1) the law, at least in the US. Laws such as copyright and maybe even the CFAA have been abused to outlaw adversarial interoperability. You'd need to either practice good opsec and operate anonymously or be based out of reach of US-allied law enforcement.
2) Apple (and maybe Google too?) - they will remove any client for a third-party service unless said client has explicit approval from the third-party, all the way up to ridiculous levels such as rejecting an app using the LAN API of smart home devices explicitly designed for this purpose: https://community.lifx.com/t/app-store-rejection-permission-...
On two, it seems like they are concerned with trademark to me. A workaround could be making a website that parses and displays Twitter content and call it something else. Then, in an app, make no mention of Twitter and only the website.

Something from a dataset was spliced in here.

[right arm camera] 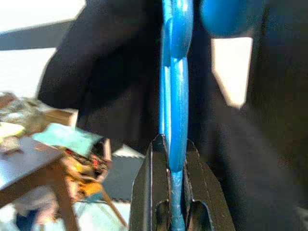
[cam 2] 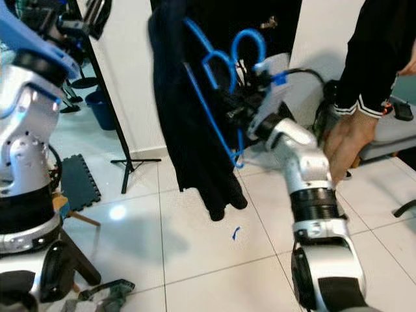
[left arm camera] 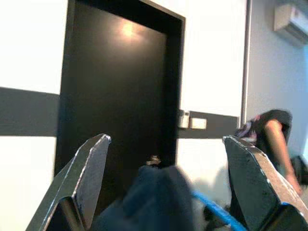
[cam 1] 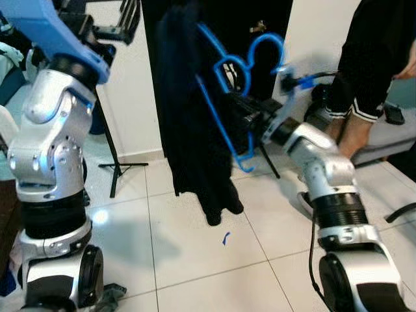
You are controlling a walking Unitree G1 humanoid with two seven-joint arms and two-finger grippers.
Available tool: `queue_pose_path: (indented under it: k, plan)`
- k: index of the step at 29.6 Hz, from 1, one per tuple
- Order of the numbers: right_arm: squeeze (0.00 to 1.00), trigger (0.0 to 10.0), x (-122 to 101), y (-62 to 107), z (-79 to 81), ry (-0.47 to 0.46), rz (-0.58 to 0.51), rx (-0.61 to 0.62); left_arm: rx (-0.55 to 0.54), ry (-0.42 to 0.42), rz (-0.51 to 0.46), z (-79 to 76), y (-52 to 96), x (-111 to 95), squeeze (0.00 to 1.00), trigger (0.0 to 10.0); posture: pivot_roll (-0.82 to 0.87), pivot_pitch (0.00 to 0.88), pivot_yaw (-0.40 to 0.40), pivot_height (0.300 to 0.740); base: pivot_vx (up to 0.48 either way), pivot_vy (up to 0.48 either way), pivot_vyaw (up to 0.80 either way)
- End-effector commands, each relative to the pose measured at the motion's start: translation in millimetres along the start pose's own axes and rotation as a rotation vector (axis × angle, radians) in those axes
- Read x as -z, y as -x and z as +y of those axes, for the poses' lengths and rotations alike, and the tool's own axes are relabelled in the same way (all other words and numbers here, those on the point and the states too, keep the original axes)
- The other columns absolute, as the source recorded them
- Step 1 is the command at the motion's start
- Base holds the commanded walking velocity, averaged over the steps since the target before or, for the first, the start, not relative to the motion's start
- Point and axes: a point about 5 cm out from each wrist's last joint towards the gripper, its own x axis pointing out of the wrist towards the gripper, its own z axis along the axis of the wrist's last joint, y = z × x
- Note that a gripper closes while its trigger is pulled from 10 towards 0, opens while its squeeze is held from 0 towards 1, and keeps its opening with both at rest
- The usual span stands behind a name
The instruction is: Hang hanger
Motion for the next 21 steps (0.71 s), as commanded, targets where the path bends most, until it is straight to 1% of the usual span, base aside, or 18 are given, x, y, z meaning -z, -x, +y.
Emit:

this is good, but it would also be helpful if you supported the anti DRM movement. Some people have developed ways to get around certain DRM such was Widevine, from dumping your own CDM to Widevine proxy. Just ignoring the problem is not going to make it go away. Over the last two years DRM use for streaming content has increased significantly. If you want to really help, I would look into contributing code to these projects, or donations.
It does nothing to dissuade content gatekeepers from employing restrictive DRM on their sites.
Anti-DRM would be avoiding anything that gives money to those that employ DRM to incentivize the removal of the DRM. Frankly, flat out piracy (streaming ripped content) is more likely to result in the removal of DRM than making it appear that the DRM is working well for the provider.